Quest’idea, secondo quanto raccolto, si è fatta strada nelle ultime settimane nei dialoghi tra il corridore stesso, il cittì dei professionisti Roberto Amadio e quello degli Under 23 Marino Amadori. Le ragioni sono molteplici: Finn un mondiale con gli Under 23 lo ha già vinto, mentre correre con i professionisti sarebbe un’esperienza molto utile per il futuro. Ricordiamo che, anche con la Red Bull-Bora-hansgrohe, dopo l’Avenir il ligure affronterà un calendario esclusivamente professionistico, proprio per cominciare ad abituarsi a quello che sarà ufficialmente il suo mondo a partire dal 2027. Il Tour de l’Avenir in programma a fine agosto, dunque, sarà probabilmente l’ultima gara del ligure con gli Under 23.
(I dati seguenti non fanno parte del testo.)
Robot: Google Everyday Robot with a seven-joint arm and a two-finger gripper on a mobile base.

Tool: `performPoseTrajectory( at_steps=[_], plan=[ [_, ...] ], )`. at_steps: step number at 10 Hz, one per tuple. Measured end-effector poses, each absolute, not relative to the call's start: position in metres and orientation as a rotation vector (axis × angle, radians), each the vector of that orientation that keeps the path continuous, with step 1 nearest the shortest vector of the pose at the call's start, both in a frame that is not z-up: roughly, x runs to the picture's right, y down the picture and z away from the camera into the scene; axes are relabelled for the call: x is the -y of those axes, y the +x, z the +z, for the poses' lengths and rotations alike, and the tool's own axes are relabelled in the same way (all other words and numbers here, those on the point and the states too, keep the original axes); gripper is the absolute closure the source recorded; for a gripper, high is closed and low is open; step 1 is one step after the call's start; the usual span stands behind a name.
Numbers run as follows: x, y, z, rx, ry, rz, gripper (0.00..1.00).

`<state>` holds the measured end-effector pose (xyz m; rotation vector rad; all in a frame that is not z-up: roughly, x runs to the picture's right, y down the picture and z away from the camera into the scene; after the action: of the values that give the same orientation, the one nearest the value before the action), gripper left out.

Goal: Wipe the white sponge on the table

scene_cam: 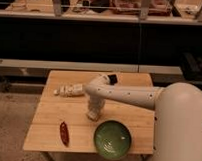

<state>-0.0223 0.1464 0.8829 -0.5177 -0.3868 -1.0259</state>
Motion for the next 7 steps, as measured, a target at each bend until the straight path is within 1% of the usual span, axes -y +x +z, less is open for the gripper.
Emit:
performPoseTrajectory(
  at_steps=[1, 4, 5, 7],
  plan=[
    [-0.135, -0.033, 0.889, 0.381, -0.512, -1.024, 0.62],
    [-0.123, -0.069, 0.894, 0.397, -0.495, -1.053, 0.62],
    [-0.125, -0.084, 0.891, 0.414, -0.489, -1.075, 0.62],
    [-0.143, -0.113, 0.877, 0.473, -0.477, -1.131, 0.62]
  ],
)
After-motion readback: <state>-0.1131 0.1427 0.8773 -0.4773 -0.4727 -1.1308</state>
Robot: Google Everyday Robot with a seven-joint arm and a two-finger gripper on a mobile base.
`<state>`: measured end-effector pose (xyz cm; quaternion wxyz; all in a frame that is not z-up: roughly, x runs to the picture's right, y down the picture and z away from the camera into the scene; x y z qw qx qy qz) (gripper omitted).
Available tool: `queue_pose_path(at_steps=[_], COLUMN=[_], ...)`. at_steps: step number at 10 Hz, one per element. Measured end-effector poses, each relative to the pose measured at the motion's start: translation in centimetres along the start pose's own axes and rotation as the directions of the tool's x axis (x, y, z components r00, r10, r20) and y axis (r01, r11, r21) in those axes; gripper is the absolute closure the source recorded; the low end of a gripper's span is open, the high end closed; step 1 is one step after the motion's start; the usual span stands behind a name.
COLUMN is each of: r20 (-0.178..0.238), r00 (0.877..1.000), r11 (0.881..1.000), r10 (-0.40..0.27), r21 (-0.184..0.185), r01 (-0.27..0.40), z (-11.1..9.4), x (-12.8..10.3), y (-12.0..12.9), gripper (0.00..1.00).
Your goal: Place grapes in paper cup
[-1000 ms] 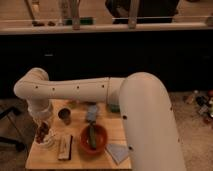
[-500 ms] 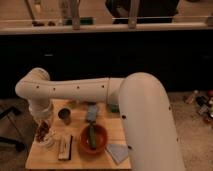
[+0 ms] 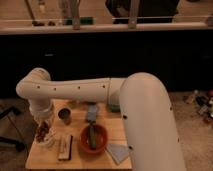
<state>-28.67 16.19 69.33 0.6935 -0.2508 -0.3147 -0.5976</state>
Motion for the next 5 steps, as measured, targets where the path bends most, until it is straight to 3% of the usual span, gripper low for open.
queue_pose_path(at_steps=[1,5], r20=[-0.002,-0.005], r00=[1.0,1.0], r11=[1.0,1.0], r10=[0.001,0.005], r21=[-0.002,-0.006], r01=[-0.001,-0.005], z=[-0.09,-0.32], x=[-0.04,-0.16], y=[0.07,0.4], gripper=[0.21,0.2])
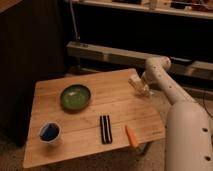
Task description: Stand the bottle upright
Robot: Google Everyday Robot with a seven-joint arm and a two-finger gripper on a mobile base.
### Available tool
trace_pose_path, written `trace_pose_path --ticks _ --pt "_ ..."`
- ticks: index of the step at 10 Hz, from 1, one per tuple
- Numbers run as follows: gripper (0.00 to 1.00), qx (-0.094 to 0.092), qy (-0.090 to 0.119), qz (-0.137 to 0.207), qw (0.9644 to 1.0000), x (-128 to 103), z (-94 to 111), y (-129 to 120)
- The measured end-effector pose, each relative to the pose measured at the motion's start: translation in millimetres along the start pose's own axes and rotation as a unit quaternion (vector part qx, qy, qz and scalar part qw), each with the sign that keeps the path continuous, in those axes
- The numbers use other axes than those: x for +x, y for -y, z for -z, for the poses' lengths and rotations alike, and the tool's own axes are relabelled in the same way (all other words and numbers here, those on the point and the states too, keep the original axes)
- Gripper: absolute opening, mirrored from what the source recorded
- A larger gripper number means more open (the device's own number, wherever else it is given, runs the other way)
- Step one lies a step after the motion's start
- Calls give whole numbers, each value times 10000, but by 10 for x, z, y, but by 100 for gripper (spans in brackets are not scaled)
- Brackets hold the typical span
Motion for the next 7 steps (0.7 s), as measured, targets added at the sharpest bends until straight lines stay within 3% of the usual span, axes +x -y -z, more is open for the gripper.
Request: trace_pose_path --ticks 3,7 --pt "80 -10 -170 -146 9997 -259 45 -126" --pt "80 59 -420 -226 9988 -403 13 -100"
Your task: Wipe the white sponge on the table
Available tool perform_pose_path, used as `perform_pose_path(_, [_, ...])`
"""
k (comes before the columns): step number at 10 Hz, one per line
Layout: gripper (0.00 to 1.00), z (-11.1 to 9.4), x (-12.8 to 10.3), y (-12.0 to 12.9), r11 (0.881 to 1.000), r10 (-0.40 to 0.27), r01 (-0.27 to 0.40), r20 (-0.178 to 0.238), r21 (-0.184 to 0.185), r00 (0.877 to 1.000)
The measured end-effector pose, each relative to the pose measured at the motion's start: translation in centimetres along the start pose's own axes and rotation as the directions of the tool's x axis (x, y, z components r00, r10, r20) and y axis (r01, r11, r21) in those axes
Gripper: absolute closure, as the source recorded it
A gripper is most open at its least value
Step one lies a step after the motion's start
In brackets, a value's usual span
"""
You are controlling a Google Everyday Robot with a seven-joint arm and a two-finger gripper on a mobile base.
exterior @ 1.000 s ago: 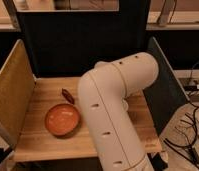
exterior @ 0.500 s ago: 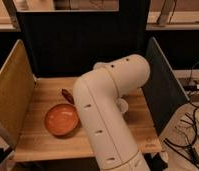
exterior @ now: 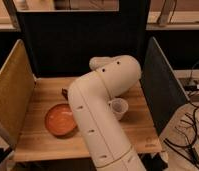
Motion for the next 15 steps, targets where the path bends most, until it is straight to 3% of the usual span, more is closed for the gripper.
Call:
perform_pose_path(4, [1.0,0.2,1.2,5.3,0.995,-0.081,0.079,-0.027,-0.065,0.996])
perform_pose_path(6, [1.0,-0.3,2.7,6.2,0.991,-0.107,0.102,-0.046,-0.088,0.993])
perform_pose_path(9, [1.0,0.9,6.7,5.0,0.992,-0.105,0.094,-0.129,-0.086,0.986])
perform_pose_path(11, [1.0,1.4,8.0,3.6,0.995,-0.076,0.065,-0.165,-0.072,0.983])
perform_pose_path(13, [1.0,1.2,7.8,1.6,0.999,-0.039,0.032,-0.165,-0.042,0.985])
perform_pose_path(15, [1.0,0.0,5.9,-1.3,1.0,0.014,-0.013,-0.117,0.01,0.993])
Finn, dunque, andrà quasi sicuramente a occupare un tassello tra i convocati di Amadio, in una nazionale che avrà come probabili fari Davide Piganzoli, Giulio Pellizzari e Giulio Ciccone. Amadori, invece, senza il campione uscente punterà su un gruppo di attaccanti e di corridori esplosivi per una corsa aggressiva fin dalle prime tornate. Le convocazioni di Amadori saranno definite dopo il Tour de l’Avenir, e molto probabilmente il gruppo dei mondiali andrà in altura a preparare l’appuntamento iridato.